Re: RTR Resin

Pieter Roos

The difference is that one resin type is injection molded in molds made of metal or epoxy are dimensional consistent, while the other type is generally hand-molded in relatively flexible rubber molds that allow greater variability.

If you went to the more stable mold type, the parts would be more similar but the cost savings of using rubber molds of prototype masters would be lost.

Pieter Roos

--- In STMFC@..., Tim O'Connor <timboconnor@...> wrote:

Jeff Aley states

>> ASSUMPTION: All of the "common" prototypes are already available in plastic.

Definitely not true.

>> ASSUMPTION: It is un-economical for manufacturers to produce plastic models
>> (RTR or kits) for the "less common" cars we still want / need.

Not entirely true. Production quantities on many plastic cars are quite low but
still profitable. The question is, how much sunk investment cost do you have to

You know what plastic manufacturers call plastic? RESIN. All this talk about resin
vs plastic is kinda silly IMO. We're really talking about injection molding versus
vacuum molding. The materials, and engineering of the final product do not have to
be that different from one another. It is only the manufacture of the parts that is
different -- the assembly process of Tichy flat kits, and Sunshine flat kits, is not
different, or it at least it need not be different.

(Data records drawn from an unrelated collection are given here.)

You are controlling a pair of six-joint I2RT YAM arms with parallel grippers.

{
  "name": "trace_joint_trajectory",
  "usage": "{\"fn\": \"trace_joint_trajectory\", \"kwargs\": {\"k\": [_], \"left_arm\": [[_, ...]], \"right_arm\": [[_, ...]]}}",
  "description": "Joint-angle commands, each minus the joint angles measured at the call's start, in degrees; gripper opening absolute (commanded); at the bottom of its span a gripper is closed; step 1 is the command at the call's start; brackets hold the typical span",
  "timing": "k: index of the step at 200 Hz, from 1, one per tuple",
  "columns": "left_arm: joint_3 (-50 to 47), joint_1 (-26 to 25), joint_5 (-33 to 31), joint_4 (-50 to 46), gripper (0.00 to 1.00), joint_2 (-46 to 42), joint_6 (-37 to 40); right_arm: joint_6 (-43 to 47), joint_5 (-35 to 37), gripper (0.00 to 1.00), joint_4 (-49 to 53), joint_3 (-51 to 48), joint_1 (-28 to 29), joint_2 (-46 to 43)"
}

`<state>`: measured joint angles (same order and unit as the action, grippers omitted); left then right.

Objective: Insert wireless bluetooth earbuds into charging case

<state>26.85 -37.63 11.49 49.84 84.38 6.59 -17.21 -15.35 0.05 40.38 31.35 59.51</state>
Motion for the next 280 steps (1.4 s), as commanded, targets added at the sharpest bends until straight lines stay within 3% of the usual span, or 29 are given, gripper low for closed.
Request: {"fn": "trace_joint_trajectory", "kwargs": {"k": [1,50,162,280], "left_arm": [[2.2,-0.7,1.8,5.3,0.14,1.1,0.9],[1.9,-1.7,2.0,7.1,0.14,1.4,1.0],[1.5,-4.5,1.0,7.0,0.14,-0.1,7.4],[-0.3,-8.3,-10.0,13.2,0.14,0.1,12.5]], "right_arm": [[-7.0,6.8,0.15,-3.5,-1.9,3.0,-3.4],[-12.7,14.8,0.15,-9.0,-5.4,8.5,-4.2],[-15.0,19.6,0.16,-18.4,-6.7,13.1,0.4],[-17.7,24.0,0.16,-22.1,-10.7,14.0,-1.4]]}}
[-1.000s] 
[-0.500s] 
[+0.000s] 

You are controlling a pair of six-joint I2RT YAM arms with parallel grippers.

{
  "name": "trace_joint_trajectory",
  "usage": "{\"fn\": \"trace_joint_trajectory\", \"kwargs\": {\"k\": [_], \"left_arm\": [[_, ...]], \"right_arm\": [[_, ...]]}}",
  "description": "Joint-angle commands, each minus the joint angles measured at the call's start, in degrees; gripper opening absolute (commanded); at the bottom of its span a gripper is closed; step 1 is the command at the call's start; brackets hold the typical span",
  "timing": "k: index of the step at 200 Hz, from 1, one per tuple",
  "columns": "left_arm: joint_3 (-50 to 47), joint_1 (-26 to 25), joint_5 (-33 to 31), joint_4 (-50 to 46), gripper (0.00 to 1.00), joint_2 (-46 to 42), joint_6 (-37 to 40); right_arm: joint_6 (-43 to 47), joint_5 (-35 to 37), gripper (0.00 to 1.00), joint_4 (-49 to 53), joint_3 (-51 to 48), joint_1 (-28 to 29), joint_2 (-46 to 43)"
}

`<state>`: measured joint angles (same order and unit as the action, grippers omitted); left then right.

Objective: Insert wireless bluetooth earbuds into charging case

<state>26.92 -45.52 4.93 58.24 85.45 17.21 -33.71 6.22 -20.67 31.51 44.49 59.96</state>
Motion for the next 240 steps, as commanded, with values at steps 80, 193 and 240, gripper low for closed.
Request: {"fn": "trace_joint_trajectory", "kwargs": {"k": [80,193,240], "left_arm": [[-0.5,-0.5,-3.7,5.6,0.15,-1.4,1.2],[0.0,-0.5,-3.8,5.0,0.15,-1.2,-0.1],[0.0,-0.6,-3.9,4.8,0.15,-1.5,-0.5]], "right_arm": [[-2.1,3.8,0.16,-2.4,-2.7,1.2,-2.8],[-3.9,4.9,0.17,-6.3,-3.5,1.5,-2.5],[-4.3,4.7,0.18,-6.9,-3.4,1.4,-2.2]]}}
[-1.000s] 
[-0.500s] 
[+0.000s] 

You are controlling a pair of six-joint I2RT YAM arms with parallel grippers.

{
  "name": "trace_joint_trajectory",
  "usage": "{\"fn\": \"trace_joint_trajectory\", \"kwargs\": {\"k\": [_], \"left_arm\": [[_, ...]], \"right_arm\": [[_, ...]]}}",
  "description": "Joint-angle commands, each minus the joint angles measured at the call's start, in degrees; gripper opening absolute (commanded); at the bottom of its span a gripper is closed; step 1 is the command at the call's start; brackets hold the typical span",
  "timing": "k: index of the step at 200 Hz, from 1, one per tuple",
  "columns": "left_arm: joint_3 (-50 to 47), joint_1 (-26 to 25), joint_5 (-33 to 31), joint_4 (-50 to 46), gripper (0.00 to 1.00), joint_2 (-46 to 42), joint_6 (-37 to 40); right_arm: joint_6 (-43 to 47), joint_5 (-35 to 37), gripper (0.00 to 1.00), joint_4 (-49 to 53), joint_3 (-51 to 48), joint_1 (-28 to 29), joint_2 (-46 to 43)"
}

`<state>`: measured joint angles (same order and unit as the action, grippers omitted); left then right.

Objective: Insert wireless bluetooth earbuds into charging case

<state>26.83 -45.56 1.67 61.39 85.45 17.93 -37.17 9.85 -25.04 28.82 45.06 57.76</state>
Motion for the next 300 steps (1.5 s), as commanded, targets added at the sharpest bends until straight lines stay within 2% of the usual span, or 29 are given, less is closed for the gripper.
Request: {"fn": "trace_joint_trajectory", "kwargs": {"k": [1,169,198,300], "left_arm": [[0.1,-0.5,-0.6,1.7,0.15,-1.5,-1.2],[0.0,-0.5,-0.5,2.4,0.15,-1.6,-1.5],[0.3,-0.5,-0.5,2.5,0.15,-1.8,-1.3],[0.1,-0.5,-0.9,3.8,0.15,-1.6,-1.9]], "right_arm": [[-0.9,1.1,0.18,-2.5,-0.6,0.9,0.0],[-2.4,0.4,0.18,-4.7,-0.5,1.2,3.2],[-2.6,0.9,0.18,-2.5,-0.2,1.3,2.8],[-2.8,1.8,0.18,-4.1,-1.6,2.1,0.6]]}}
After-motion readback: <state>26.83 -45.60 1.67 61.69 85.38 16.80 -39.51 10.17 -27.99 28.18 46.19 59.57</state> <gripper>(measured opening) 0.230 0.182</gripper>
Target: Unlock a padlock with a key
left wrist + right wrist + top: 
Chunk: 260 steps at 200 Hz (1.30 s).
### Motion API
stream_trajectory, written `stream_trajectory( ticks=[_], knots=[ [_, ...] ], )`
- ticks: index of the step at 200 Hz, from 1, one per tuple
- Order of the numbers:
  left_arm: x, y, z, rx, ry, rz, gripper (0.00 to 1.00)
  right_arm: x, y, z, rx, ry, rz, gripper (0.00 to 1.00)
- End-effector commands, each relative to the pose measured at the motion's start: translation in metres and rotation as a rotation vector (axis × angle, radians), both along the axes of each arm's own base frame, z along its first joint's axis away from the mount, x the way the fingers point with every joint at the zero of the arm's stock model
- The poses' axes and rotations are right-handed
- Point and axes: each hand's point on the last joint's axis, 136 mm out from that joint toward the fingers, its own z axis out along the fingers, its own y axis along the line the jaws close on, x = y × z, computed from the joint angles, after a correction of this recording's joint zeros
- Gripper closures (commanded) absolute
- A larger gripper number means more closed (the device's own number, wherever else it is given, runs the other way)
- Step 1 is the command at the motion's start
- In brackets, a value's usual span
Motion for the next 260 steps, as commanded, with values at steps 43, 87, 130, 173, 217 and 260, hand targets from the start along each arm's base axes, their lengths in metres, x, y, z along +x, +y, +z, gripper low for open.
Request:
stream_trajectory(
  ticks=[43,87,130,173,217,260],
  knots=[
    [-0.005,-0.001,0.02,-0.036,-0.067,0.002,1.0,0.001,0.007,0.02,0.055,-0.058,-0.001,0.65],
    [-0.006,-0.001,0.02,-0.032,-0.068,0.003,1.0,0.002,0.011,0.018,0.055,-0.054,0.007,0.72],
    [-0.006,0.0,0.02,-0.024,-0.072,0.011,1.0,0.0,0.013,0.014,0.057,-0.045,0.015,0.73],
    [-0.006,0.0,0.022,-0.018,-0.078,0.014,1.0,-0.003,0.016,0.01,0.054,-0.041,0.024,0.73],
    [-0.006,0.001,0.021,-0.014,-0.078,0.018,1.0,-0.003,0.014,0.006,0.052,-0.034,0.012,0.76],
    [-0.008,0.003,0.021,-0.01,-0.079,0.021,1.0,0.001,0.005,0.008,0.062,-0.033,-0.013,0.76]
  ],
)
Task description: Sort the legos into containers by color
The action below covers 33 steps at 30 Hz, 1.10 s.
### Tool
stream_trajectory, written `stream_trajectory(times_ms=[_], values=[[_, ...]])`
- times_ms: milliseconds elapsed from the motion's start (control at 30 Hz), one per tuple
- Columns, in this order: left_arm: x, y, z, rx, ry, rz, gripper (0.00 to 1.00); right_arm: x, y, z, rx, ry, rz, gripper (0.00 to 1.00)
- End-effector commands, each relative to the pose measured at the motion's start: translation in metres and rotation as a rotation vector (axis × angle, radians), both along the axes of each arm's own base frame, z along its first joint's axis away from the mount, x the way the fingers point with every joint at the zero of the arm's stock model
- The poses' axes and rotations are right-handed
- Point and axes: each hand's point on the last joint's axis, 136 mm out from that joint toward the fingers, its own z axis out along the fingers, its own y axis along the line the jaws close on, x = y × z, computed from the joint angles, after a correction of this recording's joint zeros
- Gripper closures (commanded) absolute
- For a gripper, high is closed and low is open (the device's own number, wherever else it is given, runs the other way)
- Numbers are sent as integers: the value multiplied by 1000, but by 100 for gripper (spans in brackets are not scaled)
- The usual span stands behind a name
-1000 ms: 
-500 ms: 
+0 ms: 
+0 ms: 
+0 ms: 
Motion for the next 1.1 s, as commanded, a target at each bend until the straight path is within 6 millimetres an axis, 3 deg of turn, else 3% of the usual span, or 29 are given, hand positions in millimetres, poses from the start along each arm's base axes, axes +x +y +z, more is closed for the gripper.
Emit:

>> ASSUMPTION: Too many resin kits sit unbuilt, primarily due to "Westerfear".

Ah, but there is always the model that you DON'T HAVE yet, and must have.

>> Why doesn't somebody [Tim O'Connor?] produce RTR models made out of resin

I definitely do produce such models. They're just not for sale. :-)

>> In this discussion, I will argue that the resin RTR car only needs to be as
>> accurate as any other RTR car; similar "manufacturability" compromises can be
>> made, just as if the RTR car was plastic. The fact that it is resin doesn't
>> automatically mean that it has to meet some higher standard of accuracy.

Totally agreed. I think it's been well established that vacuum molded resin is no
guarantee of 100% fidelity to the prototype. And many injection molded models are
top notch, almost impervious to improvement (e.g. Tangent).